In Ontario, a typical home in the Beaches neighbourhood is up 106 per cent since 2001. By comparison, a detached house in Ottawa rose 23 per cent in value.
"We've seen such record numbers. We're are going to see a slowdown, but its not going to be a big fall," said Don Lawby, president of Century 21 in Canada.
Even in Alberta, where the average price of an existing home is expected to rise by about 30 per cent this year, CMHC anticipates the pace of those increases will ease significantly to about 12.6 per cent next year. "It's quite a slowing of price growth," Mr. Dugan said.
The Canadian Real Estate Association puts price growth in Alberta at 9.9 per cent next year, with all provinces east of Manitoba at 4 per cent or less.

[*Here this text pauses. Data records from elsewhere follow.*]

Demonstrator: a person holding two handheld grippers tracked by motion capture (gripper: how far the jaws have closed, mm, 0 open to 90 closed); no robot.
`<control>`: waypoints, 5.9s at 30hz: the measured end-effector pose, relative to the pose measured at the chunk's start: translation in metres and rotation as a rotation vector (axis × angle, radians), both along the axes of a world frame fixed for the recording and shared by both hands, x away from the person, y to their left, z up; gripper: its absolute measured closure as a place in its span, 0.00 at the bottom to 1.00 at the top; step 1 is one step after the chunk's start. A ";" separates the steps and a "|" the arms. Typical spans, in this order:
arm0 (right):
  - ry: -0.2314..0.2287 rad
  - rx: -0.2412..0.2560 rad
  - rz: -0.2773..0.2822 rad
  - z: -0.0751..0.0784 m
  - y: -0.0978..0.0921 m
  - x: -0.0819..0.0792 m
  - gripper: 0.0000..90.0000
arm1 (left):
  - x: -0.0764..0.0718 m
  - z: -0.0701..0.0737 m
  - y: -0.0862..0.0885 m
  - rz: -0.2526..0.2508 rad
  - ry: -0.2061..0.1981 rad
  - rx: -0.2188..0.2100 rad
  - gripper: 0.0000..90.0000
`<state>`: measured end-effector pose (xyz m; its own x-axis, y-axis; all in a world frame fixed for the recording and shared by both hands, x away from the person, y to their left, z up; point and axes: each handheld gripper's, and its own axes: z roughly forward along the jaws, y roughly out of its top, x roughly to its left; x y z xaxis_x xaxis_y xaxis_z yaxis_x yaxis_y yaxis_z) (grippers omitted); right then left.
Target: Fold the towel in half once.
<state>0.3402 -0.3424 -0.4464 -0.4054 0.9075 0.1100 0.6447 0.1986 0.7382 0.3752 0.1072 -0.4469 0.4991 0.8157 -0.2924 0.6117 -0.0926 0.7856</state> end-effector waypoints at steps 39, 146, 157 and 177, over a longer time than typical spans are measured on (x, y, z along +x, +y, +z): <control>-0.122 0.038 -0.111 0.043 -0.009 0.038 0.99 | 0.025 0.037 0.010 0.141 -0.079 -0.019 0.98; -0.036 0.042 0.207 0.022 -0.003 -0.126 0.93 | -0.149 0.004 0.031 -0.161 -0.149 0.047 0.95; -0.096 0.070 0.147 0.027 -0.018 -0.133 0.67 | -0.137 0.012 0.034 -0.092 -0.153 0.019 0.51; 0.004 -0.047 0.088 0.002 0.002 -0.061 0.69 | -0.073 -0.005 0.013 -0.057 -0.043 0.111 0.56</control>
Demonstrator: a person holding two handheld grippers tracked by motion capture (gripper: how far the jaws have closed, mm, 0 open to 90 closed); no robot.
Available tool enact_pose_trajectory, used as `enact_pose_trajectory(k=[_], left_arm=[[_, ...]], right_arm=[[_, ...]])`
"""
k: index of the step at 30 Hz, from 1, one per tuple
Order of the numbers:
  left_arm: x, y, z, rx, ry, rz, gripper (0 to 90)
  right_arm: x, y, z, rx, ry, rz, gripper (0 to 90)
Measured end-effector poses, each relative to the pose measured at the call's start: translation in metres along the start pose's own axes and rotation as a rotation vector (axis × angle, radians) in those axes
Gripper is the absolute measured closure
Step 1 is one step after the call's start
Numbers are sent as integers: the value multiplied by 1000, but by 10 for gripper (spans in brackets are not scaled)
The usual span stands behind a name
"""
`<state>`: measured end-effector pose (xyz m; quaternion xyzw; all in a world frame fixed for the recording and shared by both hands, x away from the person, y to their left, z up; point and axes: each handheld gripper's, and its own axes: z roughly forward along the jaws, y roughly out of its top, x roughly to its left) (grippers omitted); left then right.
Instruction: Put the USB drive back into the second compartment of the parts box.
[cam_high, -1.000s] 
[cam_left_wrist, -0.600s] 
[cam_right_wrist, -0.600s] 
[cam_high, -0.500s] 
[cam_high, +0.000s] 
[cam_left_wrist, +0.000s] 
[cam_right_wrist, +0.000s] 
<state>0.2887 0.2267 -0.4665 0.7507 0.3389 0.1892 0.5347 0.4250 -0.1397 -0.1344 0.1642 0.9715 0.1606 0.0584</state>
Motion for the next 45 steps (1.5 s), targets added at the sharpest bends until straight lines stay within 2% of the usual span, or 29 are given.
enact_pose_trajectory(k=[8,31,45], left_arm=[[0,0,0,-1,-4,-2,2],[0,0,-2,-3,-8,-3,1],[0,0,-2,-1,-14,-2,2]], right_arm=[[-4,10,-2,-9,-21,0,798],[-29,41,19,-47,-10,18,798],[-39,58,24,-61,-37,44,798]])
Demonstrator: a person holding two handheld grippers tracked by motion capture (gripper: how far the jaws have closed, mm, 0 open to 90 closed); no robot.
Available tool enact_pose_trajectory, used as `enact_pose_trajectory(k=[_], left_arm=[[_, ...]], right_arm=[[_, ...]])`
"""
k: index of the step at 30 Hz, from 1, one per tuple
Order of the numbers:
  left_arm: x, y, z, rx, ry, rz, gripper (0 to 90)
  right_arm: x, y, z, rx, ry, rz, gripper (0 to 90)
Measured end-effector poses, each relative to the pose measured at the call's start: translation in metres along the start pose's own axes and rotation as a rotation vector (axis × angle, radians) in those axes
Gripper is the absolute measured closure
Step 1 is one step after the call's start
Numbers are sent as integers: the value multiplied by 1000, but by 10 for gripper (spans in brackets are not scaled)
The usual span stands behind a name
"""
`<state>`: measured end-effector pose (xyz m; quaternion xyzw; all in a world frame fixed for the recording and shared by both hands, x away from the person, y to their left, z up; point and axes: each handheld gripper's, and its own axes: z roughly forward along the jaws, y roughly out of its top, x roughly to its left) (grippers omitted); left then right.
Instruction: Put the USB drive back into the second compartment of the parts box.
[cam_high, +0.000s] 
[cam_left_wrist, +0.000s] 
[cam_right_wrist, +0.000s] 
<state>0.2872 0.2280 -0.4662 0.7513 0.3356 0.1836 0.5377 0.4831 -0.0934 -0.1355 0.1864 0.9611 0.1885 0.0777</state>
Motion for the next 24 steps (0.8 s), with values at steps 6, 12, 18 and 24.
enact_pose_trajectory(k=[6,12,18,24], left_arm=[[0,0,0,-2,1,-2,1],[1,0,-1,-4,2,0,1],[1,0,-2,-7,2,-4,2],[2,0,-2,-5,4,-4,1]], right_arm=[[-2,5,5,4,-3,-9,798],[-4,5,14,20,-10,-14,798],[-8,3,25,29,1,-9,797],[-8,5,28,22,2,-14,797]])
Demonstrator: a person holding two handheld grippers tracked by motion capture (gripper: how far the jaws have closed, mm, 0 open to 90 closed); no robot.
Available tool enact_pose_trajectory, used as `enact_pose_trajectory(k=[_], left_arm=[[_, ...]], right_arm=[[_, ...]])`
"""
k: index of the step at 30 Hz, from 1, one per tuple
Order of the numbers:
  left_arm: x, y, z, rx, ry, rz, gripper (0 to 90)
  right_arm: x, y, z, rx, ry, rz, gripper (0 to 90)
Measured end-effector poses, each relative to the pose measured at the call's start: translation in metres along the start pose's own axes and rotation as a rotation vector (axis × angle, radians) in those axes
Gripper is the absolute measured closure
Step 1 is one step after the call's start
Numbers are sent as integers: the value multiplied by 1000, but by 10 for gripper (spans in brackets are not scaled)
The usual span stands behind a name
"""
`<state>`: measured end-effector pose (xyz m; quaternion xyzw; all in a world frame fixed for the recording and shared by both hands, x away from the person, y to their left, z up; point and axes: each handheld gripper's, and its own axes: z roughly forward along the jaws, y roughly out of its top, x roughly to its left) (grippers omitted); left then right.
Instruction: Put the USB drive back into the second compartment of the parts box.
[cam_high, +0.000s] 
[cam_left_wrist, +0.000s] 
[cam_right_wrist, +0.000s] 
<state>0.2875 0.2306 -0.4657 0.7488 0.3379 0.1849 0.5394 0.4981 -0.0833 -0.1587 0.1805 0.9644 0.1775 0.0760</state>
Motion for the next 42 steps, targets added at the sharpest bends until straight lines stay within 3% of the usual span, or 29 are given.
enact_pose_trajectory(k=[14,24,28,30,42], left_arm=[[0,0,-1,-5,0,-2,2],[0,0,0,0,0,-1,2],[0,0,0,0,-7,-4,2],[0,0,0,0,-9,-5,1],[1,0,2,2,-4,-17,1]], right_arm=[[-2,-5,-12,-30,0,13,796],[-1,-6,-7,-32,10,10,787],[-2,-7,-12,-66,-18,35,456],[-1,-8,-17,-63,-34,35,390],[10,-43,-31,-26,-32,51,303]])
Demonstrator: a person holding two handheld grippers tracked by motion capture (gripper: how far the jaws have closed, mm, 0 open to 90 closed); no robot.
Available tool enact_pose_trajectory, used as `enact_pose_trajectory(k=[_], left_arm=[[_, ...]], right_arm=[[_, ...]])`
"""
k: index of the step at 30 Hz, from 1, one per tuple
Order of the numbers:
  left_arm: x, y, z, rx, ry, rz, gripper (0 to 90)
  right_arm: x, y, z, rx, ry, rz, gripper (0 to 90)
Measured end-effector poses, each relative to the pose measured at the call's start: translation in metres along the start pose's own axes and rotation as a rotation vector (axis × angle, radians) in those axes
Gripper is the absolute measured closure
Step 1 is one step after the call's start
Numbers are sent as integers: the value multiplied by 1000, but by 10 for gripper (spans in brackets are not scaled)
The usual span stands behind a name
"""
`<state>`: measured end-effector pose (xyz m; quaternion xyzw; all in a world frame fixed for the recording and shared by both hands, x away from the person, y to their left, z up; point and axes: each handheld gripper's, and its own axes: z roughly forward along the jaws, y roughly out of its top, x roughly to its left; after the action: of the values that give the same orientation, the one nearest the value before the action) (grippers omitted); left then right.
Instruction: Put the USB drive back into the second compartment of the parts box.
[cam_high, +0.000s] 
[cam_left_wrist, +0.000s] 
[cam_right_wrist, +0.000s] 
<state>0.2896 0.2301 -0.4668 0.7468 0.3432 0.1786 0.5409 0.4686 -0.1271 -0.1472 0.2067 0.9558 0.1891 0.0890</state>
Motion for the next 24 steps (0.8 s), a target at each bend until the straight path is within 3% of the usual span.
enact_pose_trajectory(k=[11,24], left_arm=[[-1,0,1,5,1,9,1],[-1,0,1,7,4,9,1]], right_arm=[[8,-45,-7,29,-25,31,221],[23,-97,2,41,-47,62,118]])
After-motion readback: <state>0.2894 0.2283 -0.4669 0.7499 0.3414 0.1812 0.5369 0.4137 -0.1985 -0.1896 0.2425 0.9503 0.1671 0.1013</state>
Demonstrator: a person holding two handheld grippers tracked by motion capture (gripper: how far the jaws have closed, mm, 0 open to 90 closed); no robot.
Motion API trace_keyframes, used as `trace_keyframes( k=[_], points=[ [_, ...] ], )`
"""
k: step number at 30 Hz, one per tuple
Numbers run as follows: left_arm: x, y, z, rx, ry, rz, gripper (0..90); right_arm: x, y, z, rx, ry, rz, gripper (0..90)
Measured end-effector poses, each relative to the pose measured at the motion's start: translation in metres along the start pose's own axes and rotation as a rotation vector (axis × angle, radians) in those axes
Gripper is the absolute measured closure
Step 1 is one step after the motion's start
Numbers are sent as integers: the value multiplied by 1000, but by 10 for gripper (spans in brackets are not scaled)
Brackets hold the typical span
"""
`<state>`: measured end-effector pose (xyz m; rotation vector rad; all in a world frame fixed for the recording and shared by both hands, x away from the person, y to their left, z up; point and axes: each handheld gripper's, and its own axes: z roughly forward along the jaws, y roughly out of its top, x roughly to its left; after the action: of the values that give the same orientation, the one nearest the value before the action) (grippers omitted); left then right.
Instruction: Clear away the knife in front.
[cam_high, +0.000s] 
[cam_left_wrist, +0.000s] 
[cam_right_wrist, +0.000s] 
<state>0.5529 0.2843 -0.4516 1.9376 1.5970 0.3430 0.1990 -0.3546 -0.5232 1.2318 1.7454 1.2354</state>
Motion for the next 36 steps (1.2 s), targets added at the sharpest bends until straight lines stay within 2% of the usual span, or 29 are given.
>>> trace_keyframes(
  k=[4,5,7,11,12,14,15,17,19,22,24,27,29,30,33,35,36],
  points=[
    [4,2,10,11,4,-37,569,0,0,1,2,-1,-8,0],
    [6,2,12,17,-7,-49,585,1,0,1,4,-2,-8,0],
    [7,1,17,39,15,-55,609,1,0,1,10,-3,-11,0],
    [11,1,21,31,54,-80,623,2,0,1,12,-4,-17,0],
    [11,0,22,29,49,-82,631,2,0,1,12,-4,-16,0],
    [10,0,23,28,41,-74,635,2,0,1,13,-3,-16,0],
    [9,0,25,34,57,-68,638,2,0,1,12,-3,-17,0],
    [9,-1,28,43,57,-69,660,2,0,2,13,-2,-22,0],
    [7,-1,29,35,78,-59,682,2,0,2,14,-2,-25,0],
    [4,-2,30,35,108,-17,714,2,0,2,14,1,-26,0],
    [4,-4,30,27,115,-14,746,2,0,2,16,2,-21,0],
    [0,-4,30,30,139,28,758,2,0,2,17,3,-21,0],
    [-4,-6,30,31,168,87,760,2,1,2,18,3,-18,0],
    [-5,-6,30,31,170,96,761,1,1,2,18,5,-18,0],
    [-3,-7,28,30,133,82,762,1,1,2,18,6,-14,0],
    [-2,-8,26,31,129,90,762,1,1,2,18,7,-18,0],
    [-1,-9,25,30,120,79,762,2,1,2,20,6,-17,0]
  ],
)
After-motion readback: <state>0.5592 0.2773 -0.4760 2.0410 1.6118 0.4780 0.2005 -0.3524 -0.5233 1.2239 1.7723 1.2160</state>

Most expect this year's sales numbers to be almost identical to last year's record pace. "It's going to be a photo finish," said Gregory Clump, the association's chief economist.
The most recent CMHC forecast expects the national average price of an existing home will rise 5.7 per cent next year, down from 11.6 per cent. That would be the smallest rise in the national average since 2001, when prices rose 4.7 per cent across the country. It also expects sales volumes of existing homes to decline by more than 4 per cent.
Mr. Lawby said the cooling of hot markets such as Calgary and Vancouver will allow buyers to get in without the stress of bidding wars. "It's a great time to look for a home," he said.
For his part, Mr. Holt at RBC said he has his fingers crossed that Western markets will experience what he calls a "near-term hiccup," rather than the kind of major correction now taking place in some regions of the United States.
Mr. Holt said there is some risk of falling prices in B.C and Alberta next year, but he expects any correction will kick off yet another wave of buying.
Five years of growth
Housing prices across the country have risen dramatically in recent years, with some markets seeing triple-digit gains. Here's a look at a typical house in some of the country's hottest markets.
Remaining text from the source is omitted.